Erudite linguistic theory be damned. Josh has conquered the phatics, maneuvered the honorifics, parsed the etymologies. Back in the hotel room, Josh's friend hunches his shoulder, looks around nervously, and wipes his hands on an imaginary napkin. "Uh," he pauses for a moment, “how are you?” The two laugh at the imitation and collapse onto the bed. Drawing a deep, luxurious breath, Josh says, “Let’s never leave this nosey little cook.” He tries to correct his silly mistake and say “cozy little nook,” but snorts laughing and falls onto the ground. When he finally recovers, his lover’s staring, blank-faced.
Unbeknownst to Josh, he just quoted a Spoonerism, a phrase whose consonants and vowels are switched. While his slip of the tongue was unintentional, people deliberately use wordplay, which highlights the fundamental difference between humans and machines: computers can process unfathomable amounts of data, but they cannot leave the nosey little cook of their programming. Again, the problem is not in translating individual words, even words that purport to be “untranslatable,” like Portuguese's saudades. True, there may not be a perfect, one-word equivalent in English, but I can explain that it describes an intense nostalgia — a melancholic longing for someone or something that’s irretrievable — and you'll instantly connect with saudades. No, the real problem is that meaning itself is precarious, shifting, ambiguous, deceptive.

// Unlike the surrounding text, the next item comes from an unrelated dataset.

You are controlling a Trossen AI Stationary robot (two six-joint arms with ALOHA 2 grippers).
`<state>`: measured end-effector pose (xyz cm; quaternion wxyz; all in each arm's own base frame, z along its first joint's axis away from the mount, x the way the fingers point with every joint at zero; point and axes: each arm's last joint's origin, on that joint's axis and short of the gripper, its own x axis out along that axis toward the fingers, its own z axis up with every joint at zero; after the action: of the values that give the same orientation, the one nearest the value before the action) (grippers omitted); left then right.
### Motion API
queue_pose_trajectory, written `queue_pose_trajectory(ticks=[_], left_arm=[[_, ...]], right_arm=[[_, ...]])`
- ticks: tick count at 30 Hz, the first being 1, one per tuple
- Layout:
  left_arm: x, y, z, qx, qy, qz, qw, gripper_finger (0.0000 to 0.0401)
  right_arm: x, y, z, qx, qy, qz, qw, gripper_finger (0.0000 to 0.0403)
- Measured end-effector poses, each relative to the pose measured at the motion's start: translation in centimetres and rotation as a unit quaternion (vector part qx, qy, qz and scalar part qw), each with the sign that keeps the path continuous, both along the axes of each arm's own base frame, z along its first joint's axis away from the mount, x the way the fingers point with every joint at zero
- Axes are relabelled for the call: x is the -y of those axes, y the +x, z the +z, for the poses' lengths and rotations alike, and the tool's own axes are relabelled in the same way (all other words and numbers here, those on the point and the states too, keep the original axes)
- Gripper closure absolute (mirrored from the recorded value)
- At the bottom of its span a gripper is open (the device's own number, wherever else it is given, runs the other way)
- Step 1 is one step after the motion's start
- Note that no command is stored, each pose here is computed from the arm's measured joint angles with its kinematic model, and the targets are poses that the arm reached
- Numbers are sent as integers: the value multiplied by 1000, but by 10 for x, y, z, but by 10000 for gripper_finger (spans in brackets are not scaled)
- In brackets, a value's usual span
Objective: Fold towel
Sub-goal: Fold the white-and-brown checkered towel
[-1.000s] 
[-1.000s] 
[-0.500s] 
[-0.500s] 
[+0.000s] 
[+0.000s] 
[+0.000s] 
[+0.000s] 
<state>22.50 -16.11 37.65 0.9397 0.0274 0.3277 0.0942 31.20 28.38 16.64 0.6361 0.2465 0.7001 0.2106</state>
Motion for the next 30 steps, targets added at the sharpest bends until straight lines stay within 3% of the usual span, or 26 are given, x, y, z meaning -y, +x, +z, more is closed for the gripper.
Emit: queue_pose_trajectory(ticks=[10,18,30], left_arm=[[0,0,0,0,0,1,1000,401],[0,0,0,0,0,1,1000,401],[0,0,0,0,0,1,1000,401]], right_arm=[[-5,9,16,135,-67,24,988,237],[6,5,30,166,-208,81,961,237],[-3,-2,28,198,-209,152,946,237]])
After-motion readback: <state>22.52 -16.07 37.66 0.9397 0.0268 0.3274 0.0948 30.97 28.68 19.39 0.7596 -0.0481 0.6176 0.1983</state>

Regardless of their limitations, in certain contexts, Google Translate and its peers far surpasses the abilities and economic constraints of human translators. As a software engineer at Google Translate pointed out during a conference, machine translation is perfect “when you need to get the gist of things. When you’re looking at reviews, like a hotel review, you don't need to worry about whether the grammar was perfect.” From a commercial standpoint, Google’s service also allows translations in situations where the sheer volume of data precludes human intervention: when, say, the American Red Cross needs the combined inventories of all the hospitals in Mexico City.
Even if it lags and stutters, Waverly Labs’s Pilot is a remarkable invention that could change what it means to be a student, tourist, immigrant, and refugee. It could allow for more substantive engagement with the world. It could even lead to love. But will it deliver on its promise of a "life untethered, free of language barriers?"
When Josh gets to the airport, he sobs, reassured only by the conviction that he'll return home, stuff his objects into storage, and fly back. He keeps talking to his lover: Skyping every day, but then the schedule for his yoga class changes, and with the crazy time difference, it moves to just the weekends. And then to a phone call as he buys his groceries for the week. And then to an email hastily written before bed on Sunday. Six months later, when he thinks about his tryst, it’s only periodically, more with saudades for the idea of it than for the person.
While my scenario is absurd for many reasons, the real quixotism is that language is nothing more than statistically significant patterns. How people speak is so complex that it should be above the abilities of even the cleverest algorithms. The alternative—where nervous flirtations are inputted, prodded for patterns, compared to parallel corpora, and regurgitated in a string of consonants and vowels—is far bleaker than the death of a sci-fi fantasy. Language is not a tool or a formula, but rather a rabbit hole adorned with a cautionary sign: Curiouser & Curiouser.